■ **What you will do**
Check each line of the entries below for the word "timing", and copy out the ones that have it.
****
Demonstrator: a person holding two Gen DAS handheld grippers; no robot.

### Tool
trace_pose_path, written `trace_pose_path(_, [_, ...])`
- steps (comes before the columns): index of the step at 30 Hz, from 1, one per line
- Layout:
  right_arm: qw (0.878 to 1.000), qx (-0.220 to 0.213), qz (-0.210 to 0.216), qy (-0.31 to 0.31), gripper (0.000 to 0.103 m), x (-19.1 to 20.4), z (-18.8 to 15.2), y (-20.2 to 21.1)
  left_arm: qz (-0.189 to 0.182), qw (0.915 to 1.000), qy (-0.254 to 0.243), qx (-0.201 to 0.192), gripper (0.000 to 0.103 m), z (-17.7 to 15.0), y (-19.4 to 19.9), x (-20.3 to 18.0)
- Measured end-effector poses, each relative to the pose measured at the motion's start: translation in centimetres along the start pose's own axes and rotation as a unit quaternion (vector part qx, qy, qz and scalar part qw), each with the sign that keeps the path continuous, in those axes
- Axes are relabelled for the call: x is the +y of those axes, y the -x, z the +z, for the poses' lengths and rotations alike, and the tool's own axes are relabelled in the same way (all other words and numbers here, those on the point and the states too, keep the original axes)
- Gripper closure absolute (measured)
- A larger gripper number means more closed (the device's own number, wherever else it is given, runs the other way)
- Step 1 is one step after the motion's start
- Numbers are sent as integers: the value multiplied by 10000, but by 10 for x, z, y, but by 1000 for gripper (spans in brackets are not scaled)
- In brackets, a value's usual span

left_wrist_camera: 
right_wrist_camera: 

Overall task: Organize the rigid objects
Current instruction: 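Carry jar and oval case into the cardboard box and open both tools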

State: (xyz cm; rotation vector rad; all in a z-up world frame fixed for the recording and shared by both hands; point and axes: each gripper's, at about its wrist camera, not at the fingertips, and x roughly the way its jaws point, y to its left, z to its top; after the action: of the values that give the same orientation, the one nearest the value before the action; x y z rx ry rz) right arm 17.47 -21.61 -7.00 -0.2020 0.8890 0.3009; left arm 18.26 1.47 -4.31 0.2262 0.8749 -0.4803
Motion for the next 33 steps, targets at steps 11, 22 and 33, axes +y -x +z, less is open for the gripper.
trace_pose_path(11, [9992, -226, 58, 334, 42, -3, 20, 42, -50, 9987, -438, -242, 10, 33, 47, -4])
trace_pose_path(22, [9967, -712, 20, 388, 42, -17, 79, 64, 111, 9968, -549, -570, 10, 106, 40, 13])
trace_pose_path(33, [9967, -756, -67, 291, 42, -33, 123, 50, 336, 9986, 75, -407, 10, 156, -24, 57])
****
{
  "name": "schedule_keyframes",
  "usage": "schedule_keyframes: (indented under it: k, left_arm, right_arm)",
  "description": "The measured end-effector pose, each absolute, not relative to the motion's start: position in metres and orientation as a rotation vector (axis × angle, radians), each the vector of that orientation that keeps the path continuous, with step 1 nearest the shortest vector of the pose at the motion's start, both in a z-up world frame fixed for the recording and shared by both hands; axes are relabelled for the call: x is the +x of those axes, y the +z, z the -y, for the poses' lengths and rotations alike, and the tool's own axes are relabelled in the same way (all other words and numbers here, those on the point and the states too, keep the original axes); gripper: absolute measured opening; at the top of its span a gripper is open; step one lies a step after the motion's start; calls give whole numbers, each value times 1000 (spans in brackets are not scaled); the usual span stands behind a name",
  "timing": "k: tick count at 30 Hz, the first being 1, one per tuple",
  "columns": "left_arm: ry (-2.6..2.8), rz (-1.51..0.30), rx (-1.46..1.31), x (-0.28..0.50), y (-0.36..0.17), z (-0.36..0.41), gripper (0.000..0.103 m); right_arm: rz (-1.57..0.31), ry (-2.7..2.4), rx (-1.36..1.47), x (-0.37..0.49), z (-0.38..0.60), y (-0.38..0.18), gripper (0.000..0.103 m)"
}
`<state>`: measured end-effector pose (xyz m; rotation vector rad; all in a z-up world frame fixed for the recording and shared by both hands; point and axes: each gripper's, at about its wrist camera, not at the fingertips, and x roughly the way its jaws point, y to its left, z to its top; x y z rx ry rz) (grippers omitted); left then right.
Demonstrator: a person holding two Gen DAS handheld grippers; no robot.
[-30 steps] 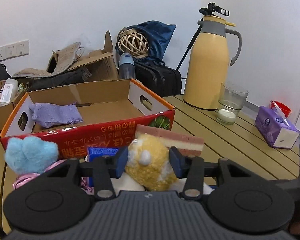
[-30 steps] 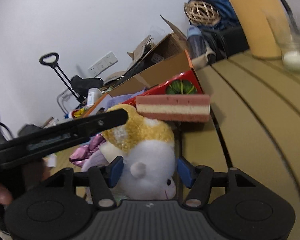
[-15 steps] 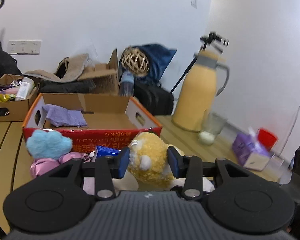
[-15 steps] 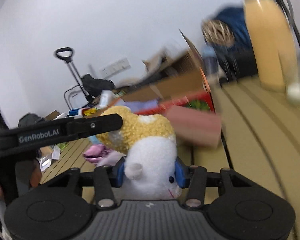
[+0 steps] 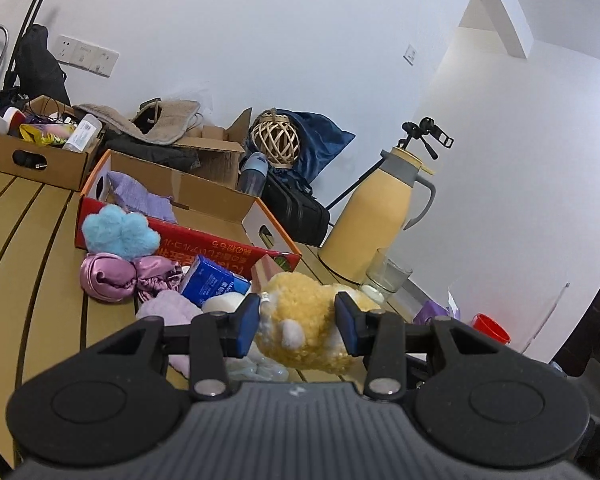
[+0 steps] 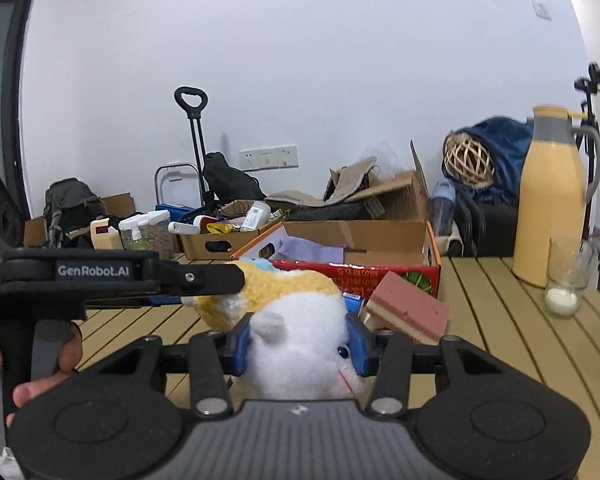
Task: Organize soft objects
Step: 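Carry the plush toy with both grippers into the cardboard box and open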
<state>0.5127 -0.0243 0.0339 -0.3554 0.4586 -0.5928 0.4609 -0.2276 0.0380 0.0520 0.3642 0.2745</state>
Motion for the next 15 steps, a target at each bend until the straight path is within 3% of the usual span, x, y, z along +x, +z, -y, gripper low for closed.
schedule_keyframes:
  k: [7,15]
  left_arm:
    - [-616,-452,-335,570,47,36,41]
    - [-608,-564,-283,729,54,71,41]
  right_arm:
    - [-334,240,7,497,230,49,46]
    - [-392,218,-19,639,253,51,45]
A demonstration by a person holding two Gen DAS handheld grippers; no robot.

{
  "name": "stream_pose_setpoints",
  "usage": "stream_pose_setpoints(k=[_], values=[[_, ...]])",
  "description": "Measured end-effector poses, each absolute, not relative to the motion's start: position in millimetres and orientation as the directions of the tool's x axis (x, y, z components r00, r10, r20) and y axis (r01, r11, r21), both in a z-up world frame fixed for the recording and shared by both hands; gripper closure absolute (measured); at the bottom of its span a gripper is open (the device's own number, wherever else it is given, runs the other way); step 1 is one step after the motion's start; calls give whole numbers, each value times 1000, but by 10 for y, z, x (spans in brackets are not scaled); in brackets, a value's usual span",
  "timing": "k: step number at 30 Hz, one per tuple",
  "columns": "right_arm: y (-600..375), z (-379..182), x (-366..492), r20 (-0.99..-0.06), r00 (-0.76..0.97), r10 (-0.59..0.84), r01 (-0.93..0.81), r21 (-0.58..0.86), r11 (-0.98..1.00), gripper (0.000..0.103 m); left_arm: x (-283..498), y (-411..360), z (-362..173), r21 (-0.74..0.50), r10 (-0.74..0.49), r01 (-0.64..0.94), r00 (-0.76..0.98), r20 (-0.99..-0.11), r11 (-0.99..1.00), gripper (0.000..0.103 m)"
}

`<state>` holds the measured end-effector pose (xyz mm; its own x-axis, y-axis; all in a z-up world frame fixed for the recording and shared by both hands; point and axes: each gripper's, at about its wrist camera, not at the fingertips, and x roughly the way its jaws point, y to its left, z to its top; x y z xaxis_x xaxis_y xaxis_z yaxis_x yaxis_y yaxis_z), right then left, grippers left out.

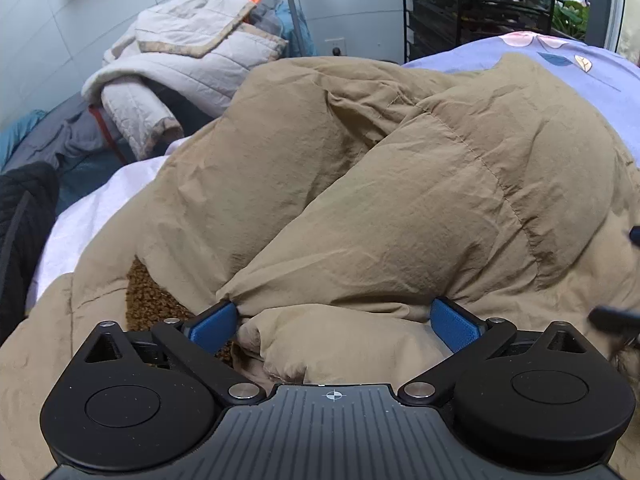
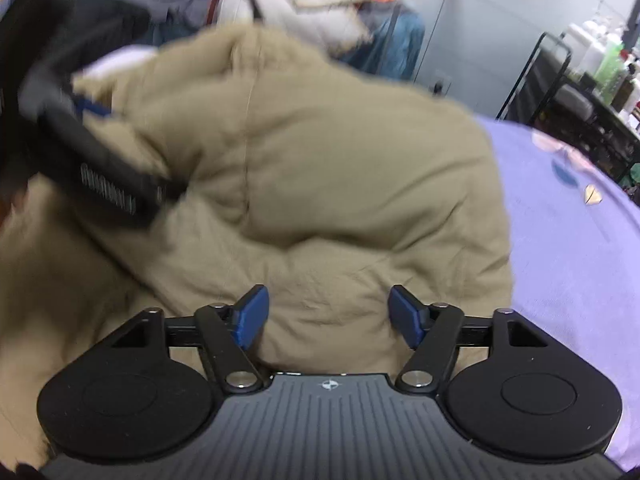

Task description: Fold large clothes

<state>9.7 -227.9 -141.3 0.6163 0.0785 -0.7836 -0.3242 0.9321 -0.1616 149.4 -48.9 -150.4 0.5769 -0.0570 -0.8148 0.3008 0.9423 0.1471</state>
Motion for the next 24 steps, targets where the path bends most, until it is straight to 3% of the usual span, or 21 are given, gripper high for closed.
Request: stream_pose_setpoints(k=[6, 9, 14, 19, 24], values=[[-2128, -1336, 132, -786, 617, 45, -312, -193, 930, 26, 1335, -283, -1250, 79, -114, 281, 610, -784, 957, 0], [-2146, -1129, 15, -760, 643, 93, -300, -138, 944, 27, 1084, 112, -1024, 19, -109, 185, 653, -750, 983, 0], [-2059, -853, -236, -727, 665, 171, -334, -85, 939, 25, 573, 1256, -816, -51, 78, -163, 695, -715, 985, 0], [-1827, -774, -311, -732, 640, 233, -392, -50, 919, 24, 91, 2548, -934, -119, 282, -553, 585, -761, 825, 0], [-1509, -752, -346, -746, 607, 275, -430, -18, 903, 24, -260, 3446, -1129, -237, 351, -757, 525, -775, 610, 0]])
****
■ **Response area**
  "timing": "k: tick count at 30 Hz, the first being 1, one per tuple",
  "timing": "k: step number at 30 Hz, one per tuple",

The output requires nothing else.